*** Opening of Dataset entries ***
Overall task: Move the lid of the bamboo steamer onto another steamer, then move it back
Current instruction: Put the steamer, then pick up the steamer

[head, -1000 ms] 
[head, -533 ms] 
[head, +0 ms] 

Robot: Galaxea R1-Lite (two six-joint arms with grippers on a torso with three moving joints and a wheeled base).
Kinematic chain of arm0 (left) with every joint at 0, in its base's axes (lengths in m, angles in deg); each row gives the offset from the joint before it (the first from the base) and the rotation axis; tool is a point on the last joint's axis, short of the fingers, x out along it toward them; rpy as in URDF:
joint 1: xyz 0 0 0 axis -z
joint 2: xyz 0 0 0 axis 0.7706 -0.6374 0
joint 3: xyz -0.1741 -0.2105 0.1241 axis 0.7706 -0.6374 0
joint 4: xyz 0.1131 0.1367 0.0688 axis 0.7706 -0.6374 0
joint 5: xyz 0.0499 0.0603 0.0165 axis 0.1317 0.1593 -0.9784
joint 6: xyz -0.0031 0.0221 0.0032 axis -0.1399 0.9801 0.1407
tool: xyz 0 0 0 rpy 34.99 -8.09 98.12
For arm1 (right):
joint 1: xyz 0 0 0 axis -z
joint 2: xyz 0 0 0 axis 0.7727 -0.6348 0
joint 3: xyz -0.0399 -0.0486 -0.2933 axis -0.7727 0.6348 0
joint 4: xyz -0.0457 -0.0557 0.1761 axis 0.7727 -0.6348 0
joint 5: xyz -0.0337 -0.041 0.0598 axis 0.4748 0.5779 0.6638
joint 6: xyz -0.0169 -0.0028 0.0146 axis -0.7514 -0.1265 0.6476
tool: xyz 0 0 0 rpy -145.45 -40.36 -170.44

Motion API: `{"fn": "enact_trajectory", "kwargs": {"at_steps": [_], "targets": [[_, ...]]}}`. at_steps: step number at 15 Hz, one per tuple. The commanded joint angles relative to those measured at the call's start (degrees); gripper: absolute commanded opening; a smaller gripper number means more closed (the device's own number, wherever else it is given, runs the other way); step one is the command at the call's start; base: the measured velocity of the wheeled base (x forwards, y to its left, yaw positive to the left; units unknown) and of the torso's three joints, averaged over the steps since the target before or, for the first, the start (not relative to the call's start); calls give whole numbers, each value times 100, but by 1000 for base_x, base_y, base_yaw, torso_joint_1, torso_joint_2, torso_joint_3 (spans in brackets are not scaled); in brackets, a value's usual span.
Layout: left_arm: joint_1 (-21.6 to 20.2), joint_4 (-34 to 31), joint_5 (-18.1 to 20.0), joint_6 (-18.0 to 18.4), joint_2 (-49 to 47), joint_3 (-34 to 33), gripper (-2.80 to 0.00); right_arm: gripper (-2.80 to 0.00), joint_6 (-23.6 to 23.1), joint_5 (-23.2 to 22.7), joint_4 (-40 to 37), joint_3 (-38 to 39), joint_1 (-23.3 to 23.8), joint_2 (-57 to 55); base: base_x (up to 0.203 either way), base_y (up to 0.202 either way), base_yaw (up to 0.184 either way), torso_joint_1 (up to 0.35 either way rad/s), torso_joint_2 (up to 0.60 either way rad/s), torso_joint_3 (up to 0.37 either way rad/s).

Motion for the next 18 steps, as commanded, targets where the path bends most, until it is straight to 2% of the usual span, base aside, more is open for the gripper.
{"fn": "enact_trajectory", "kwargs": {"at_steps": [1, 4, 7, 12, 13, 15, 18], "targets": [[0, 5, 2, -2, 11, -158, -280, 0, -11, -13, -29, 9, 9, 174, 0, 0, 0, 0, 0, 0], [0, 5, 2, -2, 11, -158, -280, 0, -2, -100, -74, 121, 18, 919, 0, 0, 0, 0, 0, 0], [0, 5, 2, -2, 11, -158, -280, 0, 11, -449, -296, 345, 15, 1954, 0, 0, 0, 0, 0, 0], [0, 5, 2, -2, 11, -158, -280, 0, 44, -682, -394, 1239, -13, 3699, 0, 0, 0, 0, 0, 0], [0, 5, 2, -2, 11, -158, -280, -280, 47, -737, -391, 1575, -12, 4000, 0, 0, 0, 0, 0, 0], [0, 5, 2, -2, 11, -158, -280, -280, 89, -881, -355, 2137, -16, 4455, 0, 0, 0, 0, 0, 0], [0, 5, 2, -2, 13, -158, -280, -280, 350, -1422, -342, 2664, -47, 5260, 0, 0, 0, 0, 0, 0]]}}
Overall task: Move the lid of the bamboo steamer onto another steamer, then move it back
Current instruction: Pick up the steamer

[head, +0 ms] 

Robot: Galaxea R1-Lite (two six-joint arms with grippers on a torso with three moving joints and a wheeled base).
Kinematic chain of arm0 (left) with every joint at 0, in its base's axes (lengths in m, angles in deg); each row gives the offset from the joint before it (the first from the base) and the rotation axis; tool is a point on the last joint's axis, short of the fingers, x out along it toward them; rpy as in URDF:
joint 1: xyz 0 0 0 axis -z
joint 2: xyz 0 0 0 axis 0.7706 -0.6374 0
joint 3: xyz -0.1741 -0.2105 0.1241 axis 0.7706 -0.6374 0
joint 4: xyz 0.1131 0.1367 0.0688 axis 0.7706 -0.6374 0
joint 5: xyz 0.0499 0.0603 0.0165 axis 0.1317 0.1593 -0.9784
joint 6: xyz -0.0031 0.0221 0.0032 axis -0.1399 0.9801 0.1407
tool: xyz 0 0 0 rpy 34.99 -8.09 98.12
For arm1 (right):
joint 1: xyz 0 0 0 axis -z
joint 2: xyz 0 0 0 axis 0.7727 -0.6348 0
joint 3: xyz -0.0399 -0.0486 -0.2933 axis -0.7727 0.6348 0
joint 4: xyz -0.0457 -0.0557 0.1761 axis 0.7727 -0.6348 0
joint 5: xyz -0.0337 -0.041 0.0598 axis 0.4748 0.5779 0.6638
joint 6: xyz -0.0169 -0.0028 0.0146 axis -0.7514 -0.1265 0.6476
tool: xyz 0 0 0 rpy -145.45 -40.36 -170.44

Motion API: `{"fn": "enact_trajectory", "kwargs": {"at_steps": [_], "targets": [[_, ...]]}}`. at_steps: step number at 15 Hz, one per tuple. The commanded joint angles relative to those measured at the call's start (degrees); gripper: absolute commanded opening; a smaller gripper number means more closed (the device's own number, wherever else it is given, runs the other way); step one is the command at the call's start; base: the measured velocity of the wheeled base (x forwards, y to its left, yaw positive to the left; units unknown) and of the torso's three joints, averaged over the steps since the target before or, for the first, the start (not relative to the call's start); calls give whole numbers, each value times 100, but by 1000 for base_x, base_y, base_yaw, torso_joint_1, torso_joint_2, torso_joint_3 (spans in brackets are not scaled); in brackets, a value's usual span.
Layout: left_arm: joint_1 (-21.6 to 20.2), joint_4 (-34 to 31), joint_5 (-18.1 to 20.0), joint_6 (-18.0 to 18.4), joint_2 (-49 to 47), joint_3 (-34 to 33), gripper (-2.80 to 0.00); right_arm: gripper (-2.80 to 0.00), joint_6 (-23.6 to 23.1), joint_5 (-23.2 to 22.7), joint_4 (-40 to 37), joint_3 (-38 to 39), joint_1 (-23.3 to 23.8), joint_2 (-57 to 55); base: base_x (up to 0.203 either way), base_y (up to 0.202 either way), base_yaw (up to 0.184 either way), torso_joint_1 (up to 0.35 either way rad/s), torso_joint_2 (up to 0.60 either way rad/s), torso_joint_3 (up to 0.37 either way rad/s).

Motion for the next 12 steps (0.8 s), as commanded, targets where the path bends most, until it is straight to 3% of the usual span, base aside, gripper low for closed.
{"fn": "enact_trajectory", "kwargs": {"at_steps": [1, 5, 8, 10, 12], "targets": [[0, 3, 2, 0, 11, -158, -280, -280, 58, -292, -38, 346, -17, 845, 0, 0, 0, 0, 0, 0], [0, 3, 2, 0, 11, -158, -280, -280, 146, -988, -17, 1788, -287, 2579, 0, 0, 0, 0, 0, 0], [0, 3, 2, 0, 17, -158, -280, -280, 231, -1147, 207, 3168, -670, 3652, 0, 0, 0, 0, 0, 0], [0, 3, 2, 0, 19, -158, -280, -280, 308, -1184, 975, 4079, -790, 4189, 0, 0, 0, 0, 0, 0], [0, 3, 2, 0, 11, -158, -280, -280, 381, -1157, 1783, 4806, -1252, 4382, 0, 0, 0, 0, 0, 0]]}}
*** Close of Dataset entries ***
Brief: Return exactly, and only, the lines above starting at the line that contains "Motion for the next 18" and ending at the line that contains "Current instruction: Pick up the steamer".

Expected answer:
Motion for the next 18 steps, as commanded, targets where the path bends most, until it is straight to 2% of the usual span, base aside, more is open for the gripper.
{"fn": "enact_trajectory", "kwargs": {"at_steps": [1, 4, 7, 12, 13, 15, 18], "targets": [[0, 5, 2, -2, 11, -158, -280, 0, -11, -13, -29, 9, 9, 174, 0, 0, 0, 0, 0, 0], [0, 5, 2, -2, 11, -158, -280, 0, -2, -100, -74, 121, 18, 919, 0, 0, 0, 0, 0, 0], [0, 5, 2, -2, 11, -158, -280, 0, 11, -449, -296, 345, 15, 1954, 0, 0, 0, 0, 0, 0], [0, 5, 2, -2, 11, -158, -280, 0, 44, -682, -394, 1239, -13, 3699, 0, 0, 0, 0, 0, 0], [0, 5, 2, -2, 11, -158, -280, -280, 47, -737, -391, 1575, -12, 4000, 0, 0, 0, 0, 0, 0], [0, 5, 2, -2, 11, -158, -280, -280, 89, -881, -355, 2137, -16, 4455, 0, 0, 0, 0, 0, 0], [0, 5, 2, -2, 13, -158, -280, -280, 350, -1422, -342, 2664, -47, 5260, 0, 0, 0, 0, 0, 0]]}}
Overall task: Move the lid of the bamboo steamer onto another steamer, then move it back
Current instruction: Pick up the steamer

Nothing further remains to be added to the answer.